The change which had come over the whole demeanour of the young citizen since last he had seen him, was too great to escape the eyes of Hugh de Mortmar, even at a moment when the excitement of a late struggle was fresh upon him. Nor did he exactly understand how the young President dared to take the bold step of setting him free at once, when he had before seemed most anxious to proceed with scrupulous caution. He made no observation, however, and followed Albert Maurice into the street. By this time, almost all the respectable citizens of Ghent were in their quiet beds; but a number of those who had been entertained in the market-place were still wandering about; some partially inebriated with ale or mead; some half drunk with excitement and pleasure. A number of these had gathered together amongst the guards and attendants, now collected round the door of the prison; and as Albert Maurice led forth his companion, and the flickering glare of a number of lanterns and torches showed the features of the President to the crowd, he was greeted by loud acclamations. But the smile of bitterness and scorn with which Albert Maurice now heard the vivats of the multitude, contrasted strongly with his demeanour in the morning, and showed how completely the talismanic touch of disappointment had changed to his eyes all the fairy splendours of his fate.

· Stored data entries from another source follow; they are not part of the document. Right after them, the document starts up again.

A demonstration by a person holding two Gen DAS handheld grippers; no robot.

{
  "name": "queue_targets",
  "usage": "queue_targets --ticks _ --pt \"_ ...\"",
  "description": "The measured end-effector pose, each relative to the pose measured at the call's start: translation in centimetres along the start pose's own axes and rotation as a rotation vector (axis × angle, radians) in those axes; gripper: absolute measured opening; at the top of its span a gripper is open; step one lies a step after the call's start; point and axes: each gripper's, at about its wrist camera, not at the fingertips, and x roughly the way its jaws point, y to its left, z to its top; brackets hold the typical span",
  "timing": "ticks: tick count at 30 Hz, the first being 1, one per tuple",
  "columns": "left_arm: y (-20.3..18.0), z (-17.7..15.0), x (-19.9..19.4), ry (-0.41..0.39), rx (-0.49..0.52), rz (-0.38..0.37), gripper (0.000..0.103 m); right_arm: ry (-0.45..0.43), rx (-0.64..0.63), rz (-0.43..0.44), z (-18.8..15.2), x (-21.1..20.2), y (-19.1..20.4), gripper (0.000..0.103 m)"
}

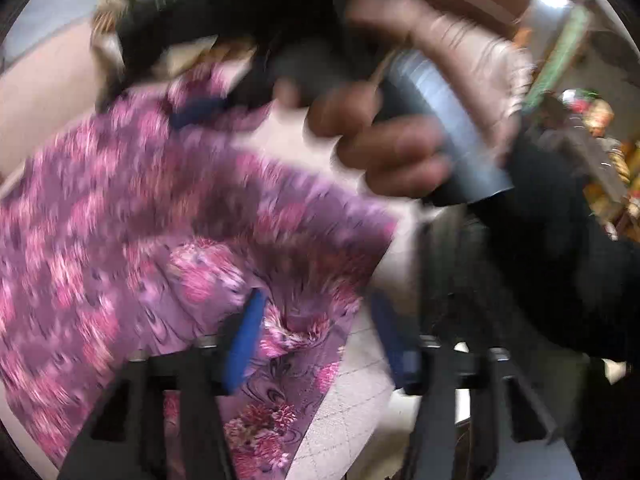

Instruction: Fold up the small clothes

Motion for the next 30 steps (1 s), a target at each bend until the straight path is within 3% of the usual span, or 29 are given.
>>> queue_targets --ticks 2,5,9,11,12,14,15,19,21,23,24,26,27,28,30 --pt "2.0 0.5 -3.1 -0.083 -0.055 -0.022 0.079 0.015 -0.024 -0.019 -0.2 0.1 0.4 0.075" --pt "9.5 1.6 -6.7 -0.180 -0.274 0.024 0.079 0.052 -0.040 -0.075 -0.8 0.9 0.1 0.075" --pt "21.0 -1.4 -11.1 -0.260 -0.686 0.276 0.079 0.124 -0.069 -0.197 -4.9 1.9 -0.6 0.069" --pt "24.9 -3.6 -11.2 -0.252 -0.809 0.412 0.079 0.146 -0.076 -0.227 -7.2 2.1 -1.0 0.066" --pt "27.0 -4.8 -11.1 -0.241 -0.869 0.461 0.079 0.185 -0.089 -0.251 -8.7 2.9 -1.1 0.059" --pt "29.3 -7.0 -11.1 -0.216 -0.985 0.475 0.079 0.216 -0.131 -0.332 -10.1 4.1 -1.0 0.028" --pt "30.0 -8.4 -11.2 -0.213 -1.060 0.444 0.079 0.223 -0.159 -0.385 -10.3 4.6 -0.5 0.006" --pt "31.5 -10.3 -12.4 -0.235 -1.176 0.386 0.079 0.107 -0.174 -0.363 -10.8 0.6 1.6 0.005" --pt "33.1 -10.1 -12.3 -0.205 -1.236 0.318 0.079 0.084 -0.148 -0.419 -12.0 0.5 0.3 0.008" --pt "34.3 -10.0 -12.4 -0.196 -1.287 0.262 0.079 0.145 -0.111 -0.418 -12.0 1.3 -0.7 0.011" --pt "34.9 -10.2 -12.2 -0.203 -1.312 0.238 0.079 0.124 -0.095 -0.404 -11.5 0.6 0.0 0.014" --pt "35.3 -10.8 -11.3 -0.206 -1.341 0.189 0.076 0.033 -0.117 -0.329 -10.3 -1.3 2.2 0.051" --pt "35.3 -11.9 -10.7 -0.233 -1.366 0.158 0.074 -0.016 -0.140 -0.293 -9.3 -2.3 3.7 0.085" --pt "35.4 -12.8 -10.2 -0.241 -1.400 0.148 0.069 -0.052 -0.174 -0.263 -8.3 -2.7 5.4 0.096" --pt "35.7 -15.2 -8.2 -0.213 -1.533 0.100 0.055 -0.060 -0.269 -0.198 -5.6 -2.0 8.6 0.096"
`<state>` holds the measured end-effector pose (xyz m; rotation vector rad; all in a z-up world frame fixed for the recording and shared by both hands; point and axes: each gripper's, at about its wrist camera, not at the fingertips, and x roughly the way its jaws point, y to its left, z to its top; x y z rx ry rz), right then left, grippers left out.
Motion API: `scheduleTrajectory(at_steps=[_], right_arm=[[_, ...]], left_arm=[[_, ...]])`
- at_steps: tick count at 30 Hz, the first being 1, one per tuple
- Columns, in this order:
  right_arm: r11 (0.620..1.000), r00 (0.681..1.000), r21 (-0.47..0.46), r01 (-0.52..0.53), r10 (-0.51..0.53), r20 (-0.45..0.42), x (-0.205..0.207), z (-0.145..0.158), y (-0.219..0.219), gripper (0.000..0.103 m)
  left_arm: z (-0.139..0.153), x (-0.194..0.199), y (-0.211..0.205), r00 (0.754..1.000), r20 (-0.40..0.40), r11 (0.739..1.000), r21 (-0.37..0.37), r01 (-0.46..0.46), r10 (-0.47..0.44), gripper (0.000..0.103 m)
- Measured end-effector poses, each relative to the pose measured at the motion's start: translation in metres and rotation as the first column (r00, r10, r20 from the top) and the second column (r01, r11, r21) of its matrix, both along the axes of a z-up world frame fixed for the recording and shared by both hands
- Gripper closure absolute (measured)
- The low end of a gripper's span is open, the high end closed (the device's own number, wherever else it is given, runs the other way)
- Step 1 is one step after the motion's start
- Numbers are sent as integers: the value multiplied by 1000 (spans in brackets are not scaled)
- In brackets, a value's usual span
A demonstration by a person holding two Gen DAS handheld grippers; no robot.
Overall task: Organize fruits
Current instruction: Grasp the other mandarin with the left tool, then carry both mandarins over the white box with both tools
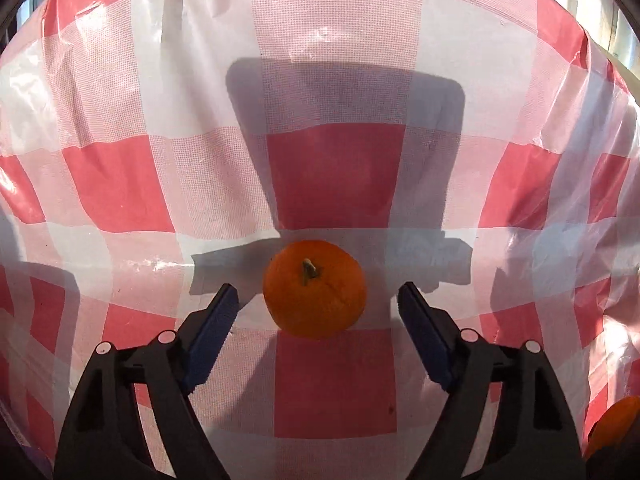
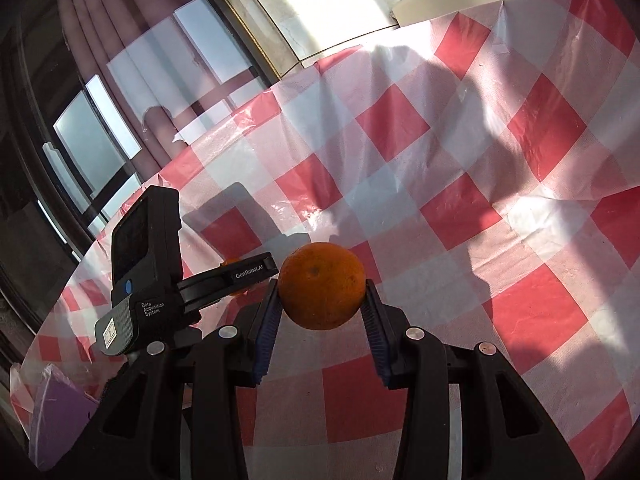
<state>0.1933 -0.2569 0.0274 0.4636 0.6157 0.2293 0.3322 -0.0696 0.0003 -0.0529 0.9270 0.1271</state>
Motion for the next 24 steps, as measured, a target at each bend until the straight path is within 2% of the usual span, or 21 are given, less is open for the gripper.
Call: scheduleTrajectory(at_steps=[2, 3, 6, 10, 13, 15, 18, 21, 23, 24], right_arm=[[1000, 1000, 1, -3, 3, 0, 0, 0, 0, 63], [1000, 1000, 1, -5, 5, 2, -1, 0, 0, 63], [1000, 1000, 4, -13, 13, 5, -1, 1, 1, 63], [1000, 1000, 4, -14, 14, 7, -1, 1, 1, 63], [1000, 1000, 1, -16, 16, 1, -1, 0, 2, 63], [1000, 1000, -3, -17, 17, -5, 1, 0, 3, 63], [1000, 1000, -5, -18, 18, -10, 2, -1, 3, 63], [1000, 1000, -4, -18, 18, -14, 2, -2, 3, 63], [1000, 1000, -4, -19, 19, -15, 2, -2, 3, 63], [1000, 1000, -3, -20, 20, -14, 2, -2, 3, 63]], left_arm=[[1, -5, 0, 1000, 18, 1000, 13, 24, -24, 55], [1, -12, 1, 999, 25, 999, 3, 33, -33, 58], [7, -49, 16, 997, 76, 997, -66, 28, -23, 58], [20, -127, 37, 987, 162, 993, -112, 31, -12, 59], [24, -186, 53, 984, 179, 982, -182, 43, -10, 59], [24, -225, 51, 983, 182, 983, -175, 60, -27, 59], [25, -254, 58, 984, 176, 978, -199, 60, -25, 59], [16, -261, 54, 985, 171, 978, -200, 61, -26, 59], [10, -266, 63, 988, 154, 960, -273, 56, -14, 59], [9, -265, 64, 988, 154, 959, -279, 43, 0, 59]])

Without a word of reply, he passed through the midst of the crowd, sought the narrowest and darkest way; and, apparently buried in sad thoughts, proceeded with a quick and irregular step towards the town-house, maintaining a gloomy and unbroken silence as he went. He avoided the market-place before the building as much as possible; and the only words he spoke, were uttered when he could not avoid seeing the spot where Imbercourt and Hugonet had died, and which was now covered with people, busily removing the traces of the evening's festivity. "It is sad," he said, with a mournful shake of the head; "it is sad!" Then turning into the town-house, he ascended the stairs rapidly, and entered a small withdrawing room by the side of the great hall.

To that very chamber it so happened that the body of Ganay had been removed, after the sword of Matthew Gournay had left him lifeless on the pavement; and the first object that met the eye of Albert Maurice was the corpse stretched upon a table, while one of his own attendants stood near, as if he had been examining the appearance of the dead man. The immediate impulse of the President was to draw back, but the next was the very contrary; and, again advancing, he approached directly to the table, and fixed his eyes upon the face of the corpse, which was uncovered. "He sleeps calm enough!" he said, drawing in his lips, and turning partially to Hugh de Mortmar. "He sleeps calm enough, with all his burning passions at an end. But this is no place for what we have to say." He was then treading back his steps towards the door, when the attendant advanced, and gave him a packet of papers and a small silver box, saying, "These old papers, sir, and this box, which we conceive to contain poison, are all that we have discovered on the dead body."